Eglises d'Asie – Philippines
L’Association des supérieurs religieux majeurs s’inquiète du retour de l’autoritarisme
Publié le 22/09/2020
Le 21 septembre, à l’occasion du 48e anniversaire de la déclaration de la loi martiale par l’ancien dictateur philippin Ferdinand Edralin Marcos, les religieux catholiques du pays se sont engagés à rester vigilants contre les tendances à l’autoritarisme aux Philippines. L’Association des supérieurs religieux majeurs et plusieurs groupes de défense des droits de l’homme ont déclaré que l’anniversaire de la déclaration du 21 septembre 1972 était l’occasion de rester vigilants face aux signes de totalitarisme. « Aujourd’hui, nous le déclarons, ‘n’oublions jamais, plus jamais la dictature et la tyrannie !’ », ont déclaré les membres de l’association, dans un communiqué publié par le père Angel Cortez, religieux capucin et secrétaire général adjoint de l’organisation. En 1972, la loi martiale annoncée par l’ancien dirigeant philippin a conduit à un régime de terreur sans précédent. Les organisations critiques vis-à-vis de l’administration de Ferdinand Marcos ont été déclarées illégales, et beaucoup ont dû continuer de fonctionner de manière clandestine. Selon l’Association des supérieurs religieux majeurs, la loi martiale a également porté atteinte à la liberté de la presse et au droit du peuple à une information crédible, tout en en politisant les pouvoirs militaires et judiciaires.

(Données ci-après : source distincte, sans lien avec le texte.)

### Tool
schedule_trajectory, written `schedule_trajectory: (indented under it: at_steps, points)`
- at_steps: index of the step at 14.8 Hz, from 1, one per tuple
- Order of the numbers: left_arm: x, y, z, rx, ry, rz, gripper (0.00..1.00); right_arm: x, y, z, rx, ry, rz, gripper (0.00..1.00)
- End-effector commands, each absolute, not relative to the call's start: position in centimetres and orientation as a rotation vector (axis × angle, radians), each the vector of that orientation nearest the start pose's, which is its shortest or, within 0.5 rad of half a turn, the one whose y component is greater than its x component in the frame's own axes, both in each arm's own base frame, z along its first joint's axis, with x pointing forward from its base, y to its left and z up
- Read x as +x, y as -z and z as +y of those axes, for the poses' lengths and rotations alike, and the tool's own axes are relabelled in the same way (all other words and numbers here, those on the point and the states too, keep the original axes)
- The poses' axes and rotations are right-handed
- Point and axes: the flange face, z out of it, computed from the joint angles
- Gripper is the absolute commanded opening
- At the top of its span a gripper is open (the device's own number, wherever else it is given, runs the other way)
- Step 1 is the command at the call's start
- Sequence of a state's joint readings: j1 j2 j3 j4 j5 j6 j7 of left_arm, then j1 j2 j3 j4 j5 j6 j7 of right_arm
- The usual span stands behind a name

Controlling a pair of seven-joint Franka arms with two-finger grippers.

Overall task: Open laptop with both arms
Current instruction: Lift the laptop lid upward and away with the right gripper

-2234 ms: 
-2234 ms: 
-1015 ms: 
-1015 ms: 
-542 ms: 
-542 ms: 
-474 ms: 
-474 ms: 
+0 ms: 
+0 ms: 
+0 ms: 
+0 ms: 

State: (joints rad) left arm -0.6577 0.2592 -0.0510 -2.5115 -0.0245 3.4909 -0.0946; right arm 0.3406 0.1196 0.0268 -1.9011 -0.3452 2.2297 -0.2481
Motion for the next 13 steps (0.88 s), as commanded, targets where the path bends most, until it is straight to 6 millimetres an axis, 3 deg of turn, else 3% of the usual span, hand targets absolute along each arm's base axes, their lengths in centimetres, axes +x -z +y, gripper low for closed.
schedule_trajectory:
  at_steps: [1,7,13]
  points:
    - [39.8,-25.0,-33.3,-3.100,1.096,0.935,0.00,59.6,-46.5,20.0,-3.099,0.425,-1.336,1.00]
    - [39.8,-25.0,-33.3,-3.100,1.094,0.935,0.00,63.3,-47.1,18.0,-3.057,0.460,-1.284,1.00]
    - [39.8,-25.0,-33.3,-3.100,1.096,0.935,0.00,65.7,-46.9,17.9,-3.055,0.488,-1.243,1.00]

Les religieux catholiques philippins ont donc joint leurs voix à d’autres afin de dénoncer l’oppression, en soulignant leur engagement à se conduire, à l’image de leurs prédécesseurs, comme « des prophètes et des témoins pour l’Église et pour les pauvres ». Du 22 au 25 février 1986, près de deux millions de personnes sont descendues dans la rue, le long de l’avenue Epifanio de los Santos (EDSA), dans le cadre d’un mouvement d’opposition contre le régime de Ferdinand Marcos. Plusieurs évêques, prêtres et religieux étaient parmi les manifestants du mouvement de 1986, dont le cardinal Jaime Sin et le cardinal Ricardo Vidal. Cette révolution non violente a conduit au départ de l’ancien dictateur après plus de vingt ans de régime totalitaire, et à la restauration de la démocratie aux Philippines. Dans leur déclaration du 21 septembre 2020, les religieux philippins ont souligné que les catholiques avaient participé à la lutte contre la dictature comme « un acte de foi en la puissance salvatrice et libératrice de Dieu qui agit comme maître de l’histoire ».
Guerre contre la drogue et loi antiterrorisme
« Beaucoup d’entre eux ont trouvé la face du Christ dans les plus démunis, et ont réaffirmé leur foi en gardant et en vivant leur rôle de témoins et de prophètes dans la société. Beaucoup ont confié plus tard que cette période d’engagement contre la dictature avait compté parmi les meilleures années de leurs vies », ont confié les signataires de la déclaration de l’Association des supérieurs religieux majeurs. « Aujourd’hui, nous observons à nouveau une montée de la tyrannie. Nous prions notre Dieu libérateur et nous renouvelons notre engagement à servir les sans-voix et les déshumanisés, au nom d’une foi qui sert la justice et la paix. » Les religieux philippins ont également confié leur indignation devant les attaques répétées contre les défenseurs des droits de l’homme. « Nos institutions démocratiques, notre liberté d’expression, la liberté de la presse et les autres droits fondamentaux sont muselés », ont-ils affirmé, sans nommer aucun dirigeant politique.
« La culture de mort est en train d’être glorifiée » par la « guerre contre les drogues » qui a entraîné la mort de milliers de personnes, accusées sans procès d’être toxicomanes ou dealers, ont-ils également dénoncé. Le président philippin Rodrigo Duterte a lancé une guerre violente contre la drogue peu après son arrivée au pouvoir en 2016. Les religieux ont également dénoncé le projet du gouvernement philippin de restaurer la peine de mort ainsi qu’une corruption généralisée. L’association catholique a également souligné que toute pensée critique dans le pays était considérée comme « communiste » ou relevant de l’opposition politique. Les religieux ont ajouté que l’espace démocratique aux Philippines, déjà réduit, a été « mis à mal par la loi antiterrorisme controversée de 2020, et nous demandons que la Cour Suprême la déclare anticonstitutionnelle ». Dans leur déclaration, les religieux philippins soulignent que « la tendance à l’autoritarisme est en train de se renforcer ». « Aujourd’hui, les partisans de Marcos essaient de réécrire l’histoire pour se blanchir », ont-ils ajouté.